Recorded data
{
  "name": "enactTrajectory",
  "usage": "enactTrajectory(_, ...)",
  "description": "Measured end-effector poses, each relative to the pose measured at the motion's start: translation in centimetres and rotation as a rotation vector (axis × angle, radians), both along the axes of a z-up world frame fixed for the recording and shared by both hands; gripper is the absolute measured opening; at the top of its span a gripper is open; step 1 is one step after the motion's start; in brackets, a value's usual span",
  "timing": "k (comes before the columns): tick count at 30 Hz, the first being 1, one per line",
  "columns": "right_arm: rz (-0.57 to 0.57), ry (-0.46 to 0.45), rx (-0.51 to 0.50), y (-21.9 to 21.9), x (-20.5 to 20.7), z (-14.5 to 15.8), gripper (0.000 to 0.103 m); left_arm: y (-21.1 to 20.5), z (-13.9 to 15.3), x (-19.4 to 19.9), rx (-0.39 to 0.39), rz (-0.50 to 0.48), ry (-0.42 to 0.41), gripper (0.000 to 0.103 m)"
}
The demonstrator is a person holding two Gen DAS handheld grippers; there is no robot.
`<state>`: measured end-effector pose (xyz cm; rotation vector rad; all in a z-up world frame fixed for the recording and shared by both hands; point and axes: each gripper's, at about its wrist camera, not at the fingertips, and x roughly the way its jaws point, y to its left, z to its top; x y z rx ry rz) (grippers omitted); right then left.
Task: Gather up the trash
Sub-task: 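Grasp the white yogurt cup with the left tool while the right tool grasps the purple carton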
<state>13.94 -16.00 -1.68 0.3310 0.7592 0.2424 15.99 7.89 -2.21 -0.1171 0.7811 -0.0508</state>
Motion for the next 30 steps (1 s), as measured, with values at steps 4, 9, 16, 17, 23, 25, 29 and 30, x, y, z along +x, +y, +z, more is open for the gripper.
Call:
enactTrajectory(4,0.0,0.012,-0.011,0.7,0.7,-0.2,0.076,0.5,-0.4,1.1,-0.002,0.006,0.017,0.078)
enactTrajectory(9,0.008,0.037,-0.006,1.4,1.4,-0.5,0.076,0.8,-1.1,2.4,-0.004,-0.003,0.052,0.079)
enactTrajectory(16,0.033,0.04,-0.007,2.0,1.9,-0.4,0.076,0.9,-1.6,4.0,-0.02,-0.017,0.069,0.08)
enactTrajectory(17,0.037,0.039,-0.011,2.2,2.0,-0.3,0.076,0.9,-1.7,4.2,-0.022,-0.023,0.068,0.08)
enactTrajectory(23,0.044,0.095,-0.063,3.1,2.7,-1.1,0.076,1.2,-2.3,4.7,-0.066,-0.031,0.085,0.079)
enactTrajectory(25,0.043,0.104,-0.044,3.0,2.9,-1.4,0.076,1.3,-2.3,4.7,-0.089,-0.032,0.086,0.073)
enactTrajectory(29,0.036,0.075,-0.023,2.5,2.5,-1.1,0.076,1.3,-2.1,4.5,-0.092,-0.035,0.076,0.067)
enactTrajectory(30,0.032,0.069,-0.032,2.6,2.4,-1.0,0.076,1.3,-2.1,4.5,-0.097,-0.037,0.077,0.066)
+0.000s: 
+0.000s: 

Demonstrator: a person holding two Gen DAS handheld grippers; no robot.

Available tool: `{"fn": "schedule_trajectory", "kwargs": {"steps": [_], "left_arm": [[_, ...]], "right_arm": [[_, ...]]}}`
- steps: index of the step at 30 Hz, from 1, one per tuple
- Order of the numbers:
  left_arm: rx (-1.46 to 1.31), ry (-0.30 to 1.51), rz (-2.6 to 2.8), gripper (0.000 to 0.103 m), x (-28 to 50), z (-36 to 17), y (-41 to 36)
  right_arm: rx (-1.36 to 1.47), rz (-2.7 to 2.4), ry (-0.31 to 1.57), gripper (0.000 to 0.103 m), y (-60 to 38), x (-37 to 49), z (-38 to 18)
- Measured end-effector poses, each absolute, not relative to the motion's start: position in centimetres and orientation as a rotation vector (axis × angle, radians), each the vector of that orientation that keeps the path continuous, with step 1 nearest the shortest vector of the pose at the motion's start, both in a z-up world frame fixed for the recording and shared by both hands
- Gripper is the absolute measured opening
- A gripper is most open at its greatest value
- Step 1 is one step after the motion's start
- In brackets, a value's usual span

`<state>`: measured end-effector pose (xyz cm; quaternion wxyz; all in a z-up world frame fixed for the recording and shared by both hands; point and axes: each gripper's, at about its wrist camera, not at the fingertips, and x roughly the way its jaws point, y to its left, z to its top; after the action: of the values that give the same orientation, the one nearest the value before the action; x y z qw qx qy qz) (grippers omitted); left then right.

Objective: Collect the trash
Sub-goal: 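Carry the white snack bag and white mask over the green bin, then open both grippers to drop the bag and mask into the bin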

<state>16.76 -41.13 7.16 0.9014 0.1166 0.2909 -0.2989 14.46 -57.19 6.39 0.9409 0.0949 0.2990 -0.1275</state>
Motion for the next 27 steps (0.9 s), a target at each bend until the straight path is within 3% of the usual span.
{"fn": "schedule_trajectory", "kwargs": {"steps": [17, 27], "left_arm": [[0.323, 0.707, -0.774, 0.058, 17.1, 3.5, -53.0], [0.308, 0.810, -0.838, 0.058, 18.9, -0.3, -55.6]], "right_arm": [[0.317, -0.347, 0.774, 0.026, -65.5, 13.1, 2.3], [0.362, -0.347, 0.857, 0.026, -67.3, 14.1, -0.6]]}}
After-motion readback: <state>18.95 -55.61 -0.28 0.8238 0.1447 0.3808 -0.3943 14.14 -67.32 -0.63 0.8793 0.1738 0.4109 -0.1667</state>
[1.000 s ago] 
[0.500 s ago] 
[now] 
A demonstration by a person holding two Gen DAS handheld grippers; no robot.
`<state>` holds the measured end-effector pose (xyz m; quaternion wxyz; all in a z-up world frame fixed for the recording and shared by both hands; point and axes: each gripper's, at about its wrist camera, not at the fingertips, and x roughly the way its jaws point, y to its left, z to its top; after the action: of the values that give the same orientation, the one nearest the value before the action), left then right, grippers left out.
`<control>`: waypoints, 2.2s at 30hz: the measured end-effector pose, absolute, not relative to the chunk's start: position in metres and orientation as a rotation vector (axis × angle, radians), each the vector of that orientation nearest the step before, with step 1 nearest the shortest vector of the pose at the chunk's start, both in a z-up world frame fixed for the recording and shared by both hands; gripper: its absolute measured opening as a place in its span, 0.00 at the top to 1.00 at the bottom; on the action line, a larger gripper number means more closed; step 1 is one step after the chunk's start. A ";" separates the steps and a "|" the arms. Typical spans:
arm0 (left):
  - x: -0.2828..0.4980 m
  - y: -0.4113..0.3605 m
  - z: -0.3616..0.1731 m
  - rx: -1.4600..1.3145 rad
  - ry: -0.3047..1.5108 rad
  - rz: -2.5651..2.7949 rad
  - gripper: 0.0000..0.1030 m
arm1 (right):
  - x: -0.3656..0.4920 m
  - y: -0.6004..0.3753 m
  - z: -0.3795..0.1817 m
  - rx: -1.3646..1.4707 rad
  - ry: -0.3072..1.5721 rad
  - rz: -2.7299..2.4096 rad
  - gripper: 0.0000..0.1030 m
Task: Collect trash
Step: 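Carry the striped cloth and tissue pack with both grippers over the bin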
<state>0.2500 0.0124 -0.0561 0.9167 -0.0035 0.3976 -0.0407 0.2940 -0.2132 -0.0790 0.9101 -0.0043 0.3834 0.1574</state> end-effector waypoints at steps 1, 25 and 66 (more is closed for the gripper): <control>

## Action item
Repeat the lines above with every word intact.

## Response for this exercise
{
  "name": "enactTrajectory",
  "usage": "enactTrajectory(_, ...)",
  "description": "Measured end-effector poses, each relative to the pose measured at the motion's start: translation in centimetres and rotation as a rotation vector (axis × angle, radians), both along the axes of a z-up world frame fixed for the recording and shared by both hands; gripper is the absolute measured opening; at the top of its span a gripper is open; step 1 is one step after the motion's start; in brackets, a value's usual span",
  "timing": "k (comes before the columns): tick count at 30 Hz, the first being 1, one per line",
  "columns": "right_arm: rz (-0.57 to 0.57), ry (-0.46 to 0.45), rx (-0.51 to 0.50), y (-21.9 to 21.9), x (-20.5 to 20.7), z (-14.5 to 15.8), gripper (0.000 to 0.103 m); left_arm: y (-21.1 to 20.5), z (-13.9 to 15.3), x (-19.4 to 19.9), rx (-0.39 to 0.39), rz (-0.50 to 0.48), ry (-0.42 to 0.41), gripper (0.000 to 0.103 m)"
}
The demonstrator is a person holding two Gen DAS handheld grippers; there is no robot.
`<state>`: measured end-effector pose (xyz cm; rotation vector rad; all in a z-up world frame fixed for the recording and shared by both hands; point and axes: each gripper's, at about its wrist camera, not at the fingertips, and x roughly the way its jaws point, y to its left, z to its top; x y z rx ry rz) (grippers omitted); right then left.
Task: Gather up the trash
Sub-task: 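Grasp the white yogurt cup with the left tool while the right tool grasps the purple carton
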<state>13.94 -16.00 -1.68 0.3310 0.7592 0.2424 15.99 7.89 -2.21 -0.1171 0.7811 -0.0508</state>
Motion for the next 30 steps (1 s), as measured, with values at steps 4, 9, 16, 17, 23, 25, 29 and 30, x, y, z along +x, +y, +z, more is open for the gripper.
Call:
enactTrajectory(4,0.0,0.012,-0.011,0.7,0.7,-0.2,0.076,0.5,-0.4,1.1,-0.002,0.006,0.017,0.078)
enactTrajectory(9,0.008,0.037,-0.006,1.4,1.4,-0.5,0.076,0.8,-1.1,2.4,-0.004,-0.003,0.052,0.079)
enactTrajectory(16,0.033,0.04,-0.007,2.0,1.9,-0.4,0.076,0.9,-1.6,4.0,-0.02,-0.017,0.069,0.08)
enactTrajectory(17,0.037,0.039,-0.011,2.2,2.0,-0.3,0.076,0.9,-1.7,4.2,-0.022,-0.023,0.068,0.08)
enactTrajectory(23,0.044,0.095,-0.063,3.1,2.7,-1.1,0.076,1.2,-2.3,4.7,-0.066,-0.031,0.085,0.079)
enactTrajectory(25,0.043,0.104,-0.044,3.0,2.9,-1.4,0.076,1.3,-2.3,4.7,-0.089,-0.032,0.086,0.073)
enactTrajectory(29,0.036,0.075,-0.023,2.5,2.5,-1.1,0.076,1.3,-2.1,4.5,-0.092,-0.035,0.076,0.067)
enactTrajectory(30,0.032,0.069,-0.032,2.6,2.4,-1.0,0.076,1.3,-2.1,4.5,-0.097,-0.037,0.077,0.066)
+0.000s: 
+0.000s: 

Demonstrator: a person holding two Gen DAS handheld grippers; no robot.

Available tool: `{"fn": "schedule_trajectory", "kwargs": {"steps": [_], "left_arm": [[_, ...]], "right_arm": [[_, ...]]}}`
- steps: index of the step at 30 Hz, from 1, one per tuple
- Order of the numbers:
  left_arm: rx (-1.46 to 1.31), ry (-0.30 to 1.51), rz (-2.6 to 2.8), gripper (0.000 to 0.103 m), x (-28 to 50), z (-36 to 17), y (-41 to 36)
  right_arm: rx (-1.36 to 1.47), rz (-2.7 to 2.4), ry (-0.31 to 1.57), gripper (0.000 to 0.103 m), y (-60 to 38), x (-37 to 49), z (-38 to 18)
- Measured end-effector poses, each absolute, not relative to the motion's start: position in centimetres and orientation as a rotation vector (axis × angle, radians), each the vector of that orientation that keeps the path continuous, with step 1 nearest the shortest vector of the pose at the motion's start, both in a z-up world frame fixed for the recording and shared by both hands
- Gripper is the absolute measured opening
- A gripper is most open at its greatest value
- Step 1 is one step after the motion's start
- In brackets, a value's usual span

`<state>`: measured end-effector pose (xyz cm; quaternion wxyz; all in a z-up world frame fixed for the recording and shared by both hands; point and axes: each gripper's, at about its wrist camera, not at the fingertips, and x roughly the way its jaws point, y to its left, z to its top; after the action: of the values that give the same orientation, the one nearest the value before the action; x y z qw qx qy qz) (grippers omitted); left then right.

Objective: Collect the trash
Sub-goal: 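Carry the white snack bag and white mask over the green bin, then open both grippers to drop the bag and mask into the bin
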
<state>16.76 -41.13 7.16 0.9014 0.1166 0.2909 -0.2989 14.46 -57.19 6.39 0.9409 0.0949 0.2990 -0.1275</state>
Motion for the next 27 steps (0.9 s), a target at each bend until the straight path is within 3% of the usual span.
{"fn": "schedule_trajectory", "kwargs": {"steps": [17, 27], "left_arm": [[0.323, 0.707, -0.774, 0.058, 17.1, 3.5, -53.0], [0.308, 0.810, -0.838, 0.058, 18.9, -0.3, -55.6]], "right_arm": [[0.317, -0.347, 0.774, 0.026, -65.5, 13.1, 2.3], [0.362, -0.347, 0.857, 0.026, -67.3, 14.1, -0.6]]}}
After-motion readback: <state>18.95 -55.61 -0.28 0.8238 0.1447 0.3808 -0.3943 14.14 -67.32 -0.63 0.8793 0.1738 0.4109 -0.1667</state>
[1.000 s ago] 
[0.500 s ago] 
[now] 
A demonstration by a person holding two Gen DAS handheld grippers; no robot.
`<state>` holds the measured end-effector pose (xyz m; quaternion wxyz; all in a z-up world frame fixed for the recording and shared by both hands; point and axes: each gripper's, at about its wrist camera, not at the fingertips, and x roughly the way its jaws point, y to its left, z to its top; after the action: of the values that give the same orientation, the one nearest the value before the action), left then right, grippers left out.
`<control>`: waypoints, 2.2s at 30hz: the measured end-effector pose, absolute, not relative to the chunk's start: position in metres and orientation as a rotation vector (axis × angle, radians), each the vector of that orientation nearest the step before, with step 1 nearest the shortest vector of the pose at the chunk's start, both in a z-up world frame fixed for the recording and shared by both hands; gripper: its absolute measured opening as a place in its span, 0.00 at the top to 1.00 at the bottom; on the action line, a larger gripper number means more closed; step 1 is one step after the chunk's start. A ";" separates the steps and a "|" the arms. Typical spans:
arm0 (left):
  - x: -0.2828..0.4980 m
  - y: -0.4113..0.3605 m
  - z: -0.3616..0.1731 m
  - rx: -1.4600..1.3145 rad
  - ry: -0.3047..1.5108 rad
  - rz: -2.5651..2.7949 rad
  - gripper: 0.0000..0.1030 m
arm1 (right):
  - x: -0.3656..0.4920 m
  - y: -0.6004..0.3753 m
  - z: -0.3795..0.1817 m
  - rx: -1.3646..1.4707 rad
  - ry: -0.3072..1.5721 rad
  - rz: -2.7299..2.4096 rad
  - gripper: 0.0000..0.1030 m
Task: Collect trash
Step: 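Carry the striped cloth and tissue pack with both grippers over the bin
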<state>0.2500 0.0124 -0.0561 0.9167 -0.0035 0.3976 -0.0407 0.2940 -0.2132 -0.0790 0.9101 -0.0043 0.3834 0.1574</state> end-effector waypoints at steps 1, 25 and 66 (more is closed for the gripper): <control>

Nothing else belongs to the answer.